All that should be output is the block of lines below from the line with "Somewhere in the picture above is the black left gripper right" to the line with "Somewhere in the picture above is the white mesh", both included, exactly as written.

Source information
········
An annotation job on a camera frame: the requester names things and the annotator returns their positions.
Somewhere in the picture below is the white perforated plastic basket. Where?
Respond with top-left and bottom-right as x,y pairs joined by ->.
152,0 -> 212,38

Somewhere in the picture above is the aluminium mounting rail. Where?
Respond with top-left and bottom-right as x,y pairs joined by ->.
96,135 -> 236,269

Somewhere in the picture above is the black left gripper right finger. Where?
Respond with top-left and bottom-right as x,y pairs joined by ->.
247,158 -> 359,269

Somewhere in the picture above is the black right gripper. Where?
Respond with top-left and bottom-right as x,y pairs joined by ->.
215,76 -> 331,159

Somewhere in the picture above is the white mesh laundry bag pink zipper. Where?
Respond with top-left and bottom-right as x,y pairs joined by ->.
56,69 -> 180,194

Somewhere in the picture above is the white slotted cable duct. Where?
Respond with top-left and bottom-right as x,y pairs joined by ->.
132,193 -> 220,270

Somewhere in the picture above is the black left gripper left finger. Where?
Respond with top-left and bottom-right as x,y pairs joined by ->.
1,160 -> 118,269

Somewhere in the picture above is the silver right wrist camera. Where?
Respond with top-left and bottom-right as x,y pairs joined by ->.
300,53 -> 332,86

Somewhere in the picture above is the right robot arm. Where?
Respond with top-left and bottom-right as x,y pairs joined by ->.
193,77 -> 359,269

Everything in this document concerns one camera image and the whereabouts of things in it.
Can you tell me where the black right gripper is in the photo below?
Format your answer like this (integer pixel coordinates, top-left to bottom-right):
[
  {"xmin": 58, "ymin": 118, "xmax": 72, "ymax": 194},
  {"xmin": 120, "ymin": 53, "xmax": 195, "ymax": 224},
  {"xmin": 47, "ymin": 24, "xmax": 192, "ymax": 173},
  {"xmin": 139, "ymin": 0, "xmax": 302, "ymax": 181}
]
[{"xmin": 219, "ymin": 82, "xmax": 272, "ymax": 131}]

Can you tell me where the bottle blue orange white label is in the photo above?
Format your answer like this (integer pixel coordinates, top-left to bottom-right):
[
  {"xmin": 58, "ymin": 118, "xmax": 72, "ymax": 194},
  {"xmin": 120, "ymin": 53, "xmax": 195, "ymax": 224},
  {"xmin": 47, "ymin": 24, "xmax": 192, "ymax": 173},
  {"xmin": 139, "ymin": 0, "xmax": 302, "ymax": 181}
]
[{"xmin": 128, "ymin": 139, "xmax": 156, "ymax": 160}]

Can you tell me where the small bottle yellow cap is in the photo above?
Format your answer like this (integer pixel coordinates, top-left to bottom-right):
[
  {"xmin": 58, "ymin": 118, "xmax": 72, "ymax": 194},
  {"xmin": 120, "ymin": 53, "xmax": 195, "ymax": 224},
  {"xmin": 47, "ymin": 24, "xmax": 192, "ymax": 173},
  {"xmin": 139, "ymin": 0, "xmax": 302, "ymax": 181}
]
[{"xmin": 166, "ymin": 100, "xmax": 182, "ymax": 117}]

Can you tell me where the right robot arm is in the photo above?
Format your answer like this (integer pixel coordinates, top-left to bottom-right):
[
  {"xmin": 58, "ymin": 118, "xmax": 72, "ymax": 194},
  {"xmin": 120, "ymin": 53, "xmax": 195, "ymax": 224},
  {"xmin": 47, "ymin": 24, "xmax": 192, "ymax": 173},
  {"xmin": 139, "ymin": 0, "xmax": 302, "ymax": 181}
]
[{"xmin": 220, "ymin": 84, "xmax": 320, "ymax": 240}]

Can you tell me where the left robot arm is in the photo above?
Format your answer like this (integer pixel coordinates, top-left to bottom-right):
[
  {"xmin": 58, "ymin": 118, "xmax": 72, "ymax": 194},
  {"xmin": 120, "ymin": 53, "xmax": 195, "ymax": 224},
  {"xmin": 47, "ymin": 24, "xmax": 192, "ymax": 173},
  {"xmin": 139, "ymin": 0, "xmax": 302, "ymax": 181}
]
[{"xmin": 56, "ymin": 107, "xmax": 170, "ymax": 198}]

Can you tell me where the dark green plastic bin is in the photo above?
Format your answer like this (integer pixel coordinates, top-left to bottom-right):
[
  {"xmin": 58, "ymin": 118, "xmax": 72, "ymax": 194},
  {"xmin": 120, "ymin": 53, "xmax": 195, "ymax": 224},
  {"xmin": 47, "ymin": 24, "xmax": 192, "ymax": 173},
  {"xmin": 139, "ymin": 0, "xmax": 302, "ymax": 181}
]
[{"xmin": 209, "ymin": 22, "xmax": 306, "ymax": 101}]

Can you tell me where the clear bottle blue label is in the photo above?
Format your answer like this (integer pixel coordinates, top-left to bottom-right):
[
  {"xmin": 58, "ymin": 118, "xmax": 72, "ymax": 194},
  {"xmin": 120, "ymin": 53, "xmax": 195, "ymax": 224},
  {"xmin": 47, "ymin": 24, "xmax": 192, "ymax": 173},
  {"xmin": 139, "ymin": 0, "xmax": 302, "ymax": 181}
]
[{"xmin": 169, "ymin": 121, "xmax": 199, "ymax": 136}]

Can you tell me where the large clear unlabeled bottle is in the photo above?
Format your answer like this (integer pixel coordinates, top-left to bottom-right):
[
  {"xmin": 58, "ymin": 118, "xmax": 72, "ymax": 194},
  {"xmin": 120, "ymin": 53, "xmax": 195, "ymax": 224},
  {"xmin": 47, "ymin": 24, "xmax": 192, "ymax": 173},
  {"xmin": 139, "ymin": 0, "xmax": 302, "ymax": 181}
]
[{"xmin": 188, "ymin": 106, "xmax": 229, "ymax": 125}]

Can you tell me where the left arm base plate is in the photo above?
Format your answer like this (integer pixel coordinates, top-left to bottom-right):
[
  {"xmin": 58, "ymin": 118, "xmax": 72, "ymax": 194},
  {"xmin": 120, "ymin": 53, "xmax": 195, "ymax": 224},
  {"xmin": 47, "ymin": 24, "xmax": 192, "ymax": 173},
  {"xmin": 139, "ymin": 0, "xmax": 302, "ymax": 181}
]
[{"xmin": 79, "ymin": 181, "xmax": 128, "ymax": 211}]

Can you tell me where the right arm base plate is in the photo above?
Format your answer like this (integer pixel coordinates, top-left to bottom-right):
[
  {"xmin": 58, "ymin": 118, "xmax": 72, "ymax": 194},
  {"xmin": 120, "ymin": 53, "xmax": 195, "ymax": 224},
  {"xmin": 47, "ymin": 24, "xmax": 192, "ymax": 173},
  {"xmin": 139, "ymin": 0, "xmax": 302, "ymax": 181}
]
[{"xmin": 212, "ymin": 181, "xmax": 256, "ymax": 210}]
········
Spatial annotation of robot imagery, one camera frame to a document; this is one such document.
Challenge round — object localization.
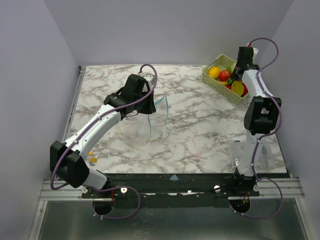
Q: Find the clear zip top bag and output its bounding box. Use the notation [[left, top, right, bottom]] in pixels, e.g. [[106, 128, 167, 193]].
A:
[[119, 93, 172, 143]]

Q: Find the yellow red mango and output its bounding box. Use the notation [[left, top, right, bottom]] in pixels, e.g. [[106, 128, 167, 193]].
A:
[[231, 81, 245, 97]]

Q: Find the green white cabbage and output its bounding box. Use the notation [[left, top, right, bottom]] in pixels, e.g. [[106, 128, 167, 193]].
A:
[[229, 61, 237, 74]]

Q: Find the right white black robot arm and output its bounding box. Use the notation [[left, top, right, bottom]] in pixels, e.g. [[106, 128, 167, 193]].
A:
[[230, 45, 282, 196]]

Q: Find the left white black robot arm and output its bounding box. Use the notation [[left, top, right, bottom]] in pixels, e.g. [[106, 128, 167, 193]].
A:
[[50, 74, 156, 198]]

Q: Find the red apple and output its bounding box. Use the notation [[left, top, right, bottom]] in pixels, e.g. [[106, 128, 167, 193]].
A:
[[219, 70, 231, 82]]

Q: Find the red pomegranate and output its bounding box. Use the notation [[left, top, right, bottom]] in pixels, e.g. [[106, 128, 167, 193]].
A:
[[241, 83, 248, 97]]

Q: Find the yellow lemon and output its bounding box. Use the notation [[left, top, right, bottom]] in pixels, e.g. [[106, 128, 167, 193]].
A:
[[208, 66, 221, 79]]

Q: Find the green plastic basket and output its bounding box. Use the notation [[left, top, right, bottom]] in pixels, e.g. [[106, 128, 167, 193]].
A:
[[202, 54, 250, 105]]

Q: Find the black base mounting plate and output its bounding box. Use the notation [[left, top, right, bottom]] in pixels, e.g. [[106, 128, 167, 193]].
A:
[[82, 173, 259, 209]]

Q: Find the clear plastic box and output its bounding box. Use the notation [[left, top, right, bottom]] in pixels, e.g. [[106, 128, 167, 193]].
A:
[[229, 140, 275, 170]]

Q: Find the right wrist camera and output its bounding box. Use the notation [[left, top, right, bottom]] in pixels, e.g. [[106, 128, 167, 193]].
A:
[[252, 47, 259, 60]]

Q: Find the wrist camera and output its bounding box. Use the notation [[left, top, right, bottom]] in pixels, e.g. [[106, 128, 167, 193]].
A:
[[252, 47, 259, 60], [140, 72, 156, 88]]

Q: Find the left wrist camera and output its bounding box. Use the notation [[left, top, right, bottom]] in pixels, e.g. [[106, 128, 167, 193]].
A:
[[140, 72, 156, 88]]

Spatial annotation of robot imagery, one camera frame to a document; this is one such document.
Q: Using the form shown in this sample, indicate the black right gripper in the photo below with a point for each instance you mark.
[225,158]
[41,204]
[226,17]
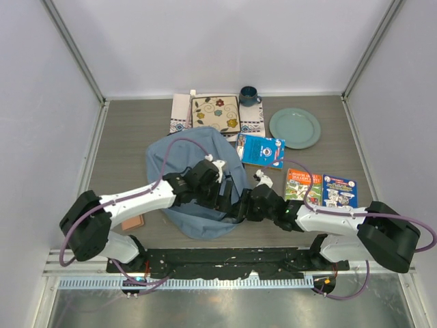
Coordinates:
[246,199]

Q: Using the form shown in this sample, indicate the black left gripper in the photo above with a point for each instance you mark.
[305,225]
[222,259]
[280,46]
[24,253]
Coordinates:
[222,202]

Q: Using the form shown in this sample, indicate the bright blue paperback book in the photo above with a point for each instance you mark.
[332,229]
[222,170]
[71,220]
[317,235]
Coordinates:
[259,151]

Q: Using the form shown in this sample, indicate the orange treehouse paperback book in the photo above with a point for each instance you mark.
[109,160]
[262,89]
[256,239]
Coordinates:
········
Result of this exercise
Somewhere in the picture above is the black left gripper right finger. Where?
Respond with top-left and bottom-right as x,y pairs joined by ->.
247,158 -> 359,269

Somewhere in the picture above is the black right gripper. Where?
Respond with top-left and bottom-right as x,y pairs joined by ->.
215,76 -> 331,159

Somewhere in the picture above is the white mesh laundry bag pink zipper. Where?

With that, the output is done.